Mena Sergio, Coutts Fiona, von Trott Jana, Ucur Esin, Vetter Clara, Kahn René R, Fleischhacker W Wolfgang, Kane John M, Howes Oliver D, Upthegrove Rachel, Lalousis Paris A, Koutsouleris Nikolaos
Department of Psychosis Studies, Institute of Psychiatry, Psychology and Neuroscience, King's College London, London, UK.
Department of Psychiatry and Psychotherapy, Ludwig-Maximilians-University, Munich, Germany.
Psychol Med. 2025 Jul 30;55:e221. doi: 10.1017/S0033291725100950.
Depressive symptoms are highly prevalent in first-episode psychosis (FEP) and worsen clinical outcomes. It is currently difficult to determine which patients will have persistent depressive symptoms based on a clinical assessment. We aimed to determine whether depressive symptoms and post-psychotic depressive episodes can be predicted from baseline clinical data, quality of life, and blood-based biomarkers, and to assess the geographical generalizability of these models.
Two FEP trials were analyzed: European First-Episode Schizophrenia Trial (EUFEST) ( = 498; 2002-2006) and Recovery After an Initial Schizophrenia Episode Early Treatment Program (RAISE-ETP) ( = 404; 2010-2012). Participants included those aged 15-40 years, meeting Diagnostic and Statistical Manual of Mental Disorders IV criteria for schizophrenia spectrum disorders. We developed support vector regressors and classifiers to predict changes in depressive symptoms at 6 and 12 months and depressive episodes within the first 6 months. These models were trained in one sample and externally validated in another for geographical generalizability.

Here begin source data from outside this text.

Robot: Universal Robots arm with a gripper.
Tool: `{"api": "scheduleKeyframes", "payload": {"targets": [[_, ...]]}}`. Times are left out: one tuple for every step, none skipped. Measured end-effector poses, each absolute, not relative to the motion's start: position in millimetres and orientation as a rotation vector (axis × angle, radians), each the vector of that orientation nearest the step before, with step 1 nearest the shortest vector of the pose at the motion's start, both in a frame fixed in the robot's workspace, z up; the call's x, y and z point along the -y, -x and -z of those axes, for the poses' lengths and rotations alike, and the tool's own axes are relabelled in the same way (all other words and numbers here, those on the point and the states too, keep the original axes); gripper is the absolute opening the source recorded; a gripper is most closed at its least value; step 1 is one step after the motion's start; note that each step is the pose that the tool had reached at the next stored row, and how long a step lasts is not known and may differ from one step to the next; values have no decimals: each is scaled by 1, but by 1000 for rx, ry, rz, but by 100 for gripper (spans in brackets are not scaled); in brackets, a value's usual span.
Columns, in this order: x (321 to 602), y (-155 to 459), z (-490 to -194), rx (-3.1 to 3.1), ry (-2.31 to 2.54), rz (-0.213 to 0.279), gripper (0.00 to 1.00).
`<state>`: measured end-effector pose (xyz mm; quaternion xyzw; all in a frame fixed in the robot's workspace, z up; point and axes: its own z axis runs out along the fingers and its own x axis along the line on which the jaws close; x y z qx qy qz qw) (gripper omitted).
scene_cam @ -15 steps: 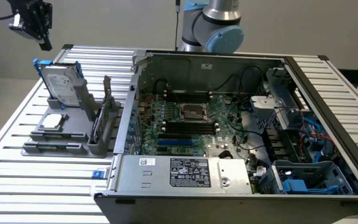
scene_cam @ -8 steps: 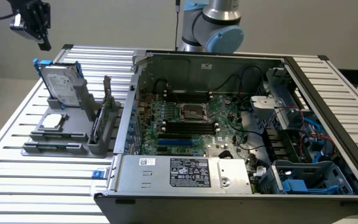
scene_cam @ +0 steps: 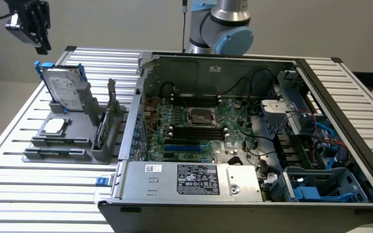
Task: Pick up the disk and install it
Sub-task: 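Pick up the disk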
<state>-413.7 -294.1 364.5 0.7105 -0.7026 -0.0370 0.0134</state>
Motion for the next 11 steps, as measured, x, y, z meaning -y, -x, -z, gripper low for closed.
{"api": "scheduleKeyframes", "payload": {"targets": [[294, 414, -364, 2188, -2214, 115, 24], [294, 414, -363, 2186, -2215, 114, 36], [294, 415, -362, 2185, -2216, 114, 36], [294, 415, -361, 2183, -2217, 113, 42], [294, 415, -359, 2181, -2218, 112, 42], [294, 415, -357, 2180, -2219, 112, 42], [294, 415, -356, 2179, -2219, 111, 48], [294, 415, -354, 2177, -2220, 111, 48], [294, 415, -353, 2176, -2221, 110, 48], [294, 416, -351, 2175, -2221, 109, 48], [294, 416, -349, 2174, -2222, 108, 48]]}}
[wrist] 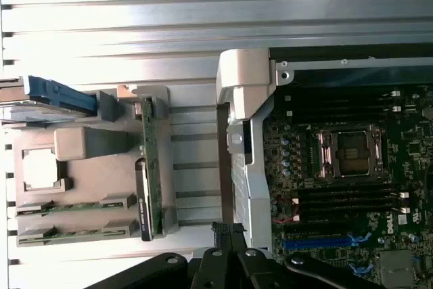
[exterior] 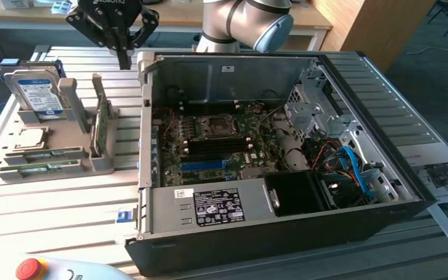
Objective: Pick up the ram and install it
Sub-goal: 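Reach for the ram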
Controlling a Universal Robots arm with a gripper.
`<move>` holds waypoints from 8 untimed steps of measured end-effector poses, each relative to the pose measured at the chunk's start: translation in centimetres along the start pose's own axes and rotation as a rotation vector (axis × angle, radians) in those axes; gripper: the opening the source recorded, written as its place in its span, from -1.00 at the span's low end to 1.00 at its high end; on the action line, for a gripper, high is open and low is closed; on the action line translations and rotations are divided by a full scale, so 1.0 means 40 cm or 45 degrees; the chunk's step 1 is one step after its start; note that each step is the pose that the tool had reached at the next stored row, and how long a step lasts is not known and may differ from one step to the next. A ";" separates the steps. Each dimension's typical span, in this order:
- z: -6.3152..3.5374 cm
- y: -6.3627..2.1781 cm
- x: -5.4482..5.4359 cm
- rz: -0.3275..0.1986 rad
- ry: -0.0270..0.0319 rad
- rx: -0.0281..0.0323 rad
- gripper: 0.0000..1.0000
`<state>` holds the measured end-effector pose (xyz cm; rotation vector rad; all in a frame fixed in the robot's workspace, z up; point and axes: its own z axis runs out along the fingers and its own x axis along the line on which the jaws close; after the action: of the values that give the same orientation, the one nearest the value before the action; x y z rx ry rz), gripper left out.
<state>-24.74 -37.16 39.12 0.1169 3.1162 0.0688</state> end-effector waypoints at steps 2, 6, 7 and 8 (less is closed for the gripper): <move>0.000 0.003 0.019 0.000 0.0005 0.0000 -0.79; 0.000 0.011 0.057 0.000 0.0013 0.0001 -0.79; 0.000 0.013 0.067 0.000 0.0016 0.0002 -0.79; 0.000 0.015 0.076 0.000 0.0019 0.0002 -0.79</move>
<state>-27.74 -36.34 39.07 0.1168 3.1177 0.0687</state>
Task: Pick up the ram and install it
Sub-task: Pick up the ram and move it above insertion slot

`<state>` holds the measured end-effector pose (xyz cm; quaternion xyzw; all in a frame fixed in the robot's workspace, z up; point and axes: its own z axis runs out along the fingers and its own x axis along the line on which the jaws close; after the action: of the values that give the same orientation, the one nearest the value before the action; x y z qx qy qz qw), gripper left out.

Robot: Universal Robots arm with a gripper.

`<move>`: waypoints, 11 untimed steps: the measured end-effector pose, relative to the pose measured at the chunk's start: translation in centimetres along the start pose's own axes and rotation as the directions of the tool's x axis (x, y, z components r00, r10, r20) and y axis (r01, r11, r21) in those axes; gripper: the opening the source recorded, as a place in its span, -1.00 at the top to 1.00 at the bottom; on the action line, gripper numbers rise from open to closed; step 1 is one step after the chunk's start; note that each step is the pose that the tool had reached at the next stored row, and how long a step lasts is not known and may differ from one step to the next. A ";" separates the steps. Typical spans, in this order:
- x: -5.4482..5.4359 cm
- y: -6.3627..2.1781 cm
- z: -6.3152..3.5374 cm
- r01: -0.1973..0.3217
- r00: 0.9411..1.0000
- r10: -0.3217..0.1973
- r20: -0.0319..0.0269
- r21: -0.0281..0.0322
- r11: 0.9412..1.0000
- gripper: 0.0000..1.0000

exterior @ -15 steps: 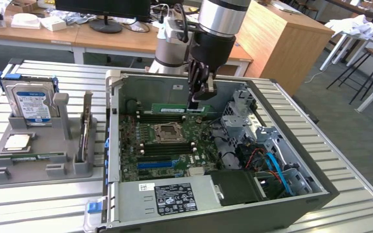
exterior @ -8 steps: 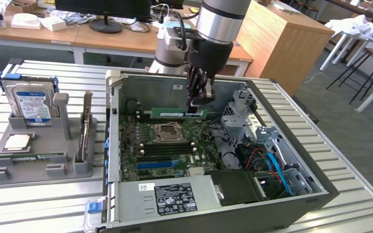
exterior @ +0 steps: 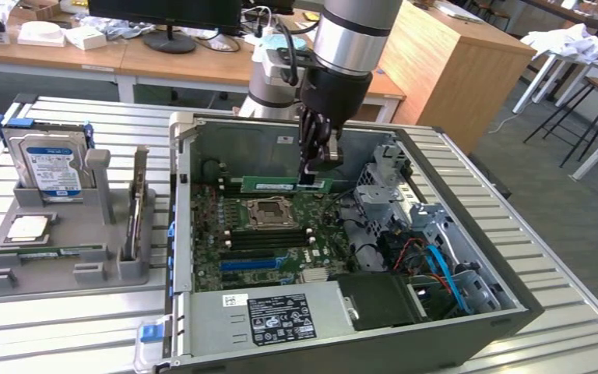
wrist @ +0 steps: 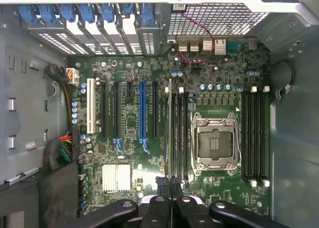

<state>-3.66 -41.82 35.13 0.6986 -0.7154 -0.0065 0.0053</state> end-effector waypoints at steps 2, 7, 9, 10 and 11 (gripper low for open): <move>-0.2 0.01 0.03 0.000 1.000 0.000 0.000 0.000 1.000 0.76; -1.0 0.02 0.07 0.000 1.000 0.000 0.000 0.000 1.000 0.76; -1.2 0.03 0.09 0.000 1.000 0.000 0.000 0.000 1.000 0.76; -1.4 0.03 0.09 0.000 1.000 0.000 0.000 0.000 1.000 0.76; -1.5 0.03 0.10 0.000 1.000 0.000 0.000 0.000 1.000 0.76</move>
<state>-3.66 -40.36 35.03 0.6986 -0.7154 -0.0065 0.0052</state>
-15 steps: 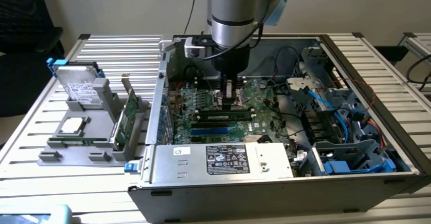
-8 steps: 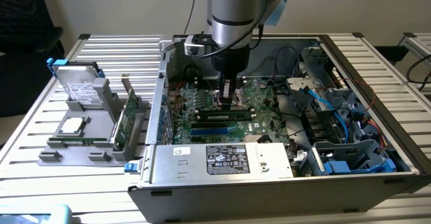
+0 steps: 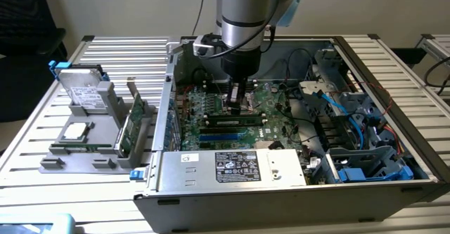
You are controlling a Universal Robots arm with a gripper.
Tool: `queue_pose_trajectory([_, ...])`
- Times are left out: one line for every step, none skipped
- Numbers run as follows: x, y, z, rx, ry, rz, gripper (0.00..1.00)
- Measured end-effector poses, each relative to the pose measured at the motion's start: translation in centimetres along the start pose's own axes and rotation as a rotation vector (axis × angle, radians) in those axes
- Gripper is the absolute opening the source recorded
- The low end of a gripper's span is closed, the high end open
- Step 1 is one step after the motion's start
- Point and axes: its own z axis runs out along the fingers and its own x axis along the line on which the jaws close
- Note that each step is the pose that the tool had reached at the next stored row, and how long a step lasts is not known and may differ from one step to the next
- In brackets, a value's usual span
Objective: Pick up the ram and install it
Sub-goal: 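Press down the ram until it locks into place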
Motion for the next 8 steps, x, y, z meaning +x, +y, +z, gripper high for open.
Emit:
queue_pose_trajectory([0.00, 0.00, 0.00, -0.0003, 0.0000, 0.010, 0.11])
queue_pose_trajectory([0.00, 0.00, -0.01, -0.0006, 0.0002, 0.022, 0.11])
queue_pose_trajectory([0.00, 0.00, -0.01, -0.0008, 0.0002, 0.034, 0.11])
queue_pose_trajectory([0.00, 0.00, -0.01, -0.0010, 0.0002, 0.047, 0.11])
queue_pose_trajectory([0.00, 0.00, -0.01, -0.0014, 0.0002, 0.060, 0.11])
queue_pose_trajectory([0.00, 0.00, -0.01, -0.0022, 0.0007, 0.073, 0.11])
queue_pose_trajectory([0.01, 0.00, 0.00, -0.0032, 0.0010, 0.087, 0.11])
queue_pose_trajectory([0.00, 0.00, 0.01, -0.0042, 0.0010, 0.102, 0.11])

A total of 320 EUFEST and 234 RAISE-ETP participants were included (mean [SD] age: 25.93 [5.60] years, 56.56% male; 23.90 [5.27] years, 73.50% male). Models predicted changes in depressive symptoms at 6 months with balanced accuracy (BAC) of 66.26% (RAISE-ETP) and 75.09% (EUFEST), and at 12 months with BAC of 67.88% (RAISE-ETP) and 77.61% (EUFEST). Depressive episodes were predicted with BAC of 66.67% (RAISE-ETP) and 69.01% (EUFEST), showing fair external predictive performance.
Predictive models using clinical data, quality of life, and biomarkers accurately forecast depressive events in FEP, demonstrating generalization across populations.
抑郁症状在首发精神病(FEP)中极为普遍,且会使临床结局恶化。目前,基于临床评估很难确定哪些患者会出现持续性抑郁症状。我们旨在确定能否根据基线临床数据、生活质量和血液生物标志物预测抑郁症状及精神病后抑郁发作,并评估这些模型在不同地区的通用性。
分析了两项FEP试验:欧洲首发精神分裂症试验(EUFEST)(n = 498;2002 - 2006年)和首发精神分裂症发作后早期治疗项目恢复试验(RAISE - ETP)(n = 404;2010 - 2012年)。参与者为年龄在15 - 40岁、符合《精神疾病诊断与统计手册》第四版精神分裂症谱系障碍标准的患者。我们开发了支持向量回归器和分类器,以预测6个月和12个月时抑郁症状的变化以及前6个月内的抑郁发作。这些模型在一个样本中进行训练,并在另一个样本中进行外部验证以评估地理通用性。
共纳入320名EUFEST参与者和234名RAISE - ETP参与者(平均[标准差]年龄:25.93[5.60]岁,男性占56.56%;23.90[5.27]岁,男性占73.50%)。模型预测6个月时抑郁症状变化的平衡准确率(BAC)在RAISE - ETP中为66.26%,在EUFEST中为75.09%;预测12个月时抑郁症状变化的BAC在RAISE - ETP中为67.88%,在EUFEST中为77.61%。预测抑郁发作的BAC在RAISE - ETP中为66.67%,在EUFEST中为69.01%,显示出较好的外部预测性能。
使用临床数据、生活质量和生物标志物的预测模型能够准确预测FEP中的抑郁事件,表明在不同人群中具有通用性。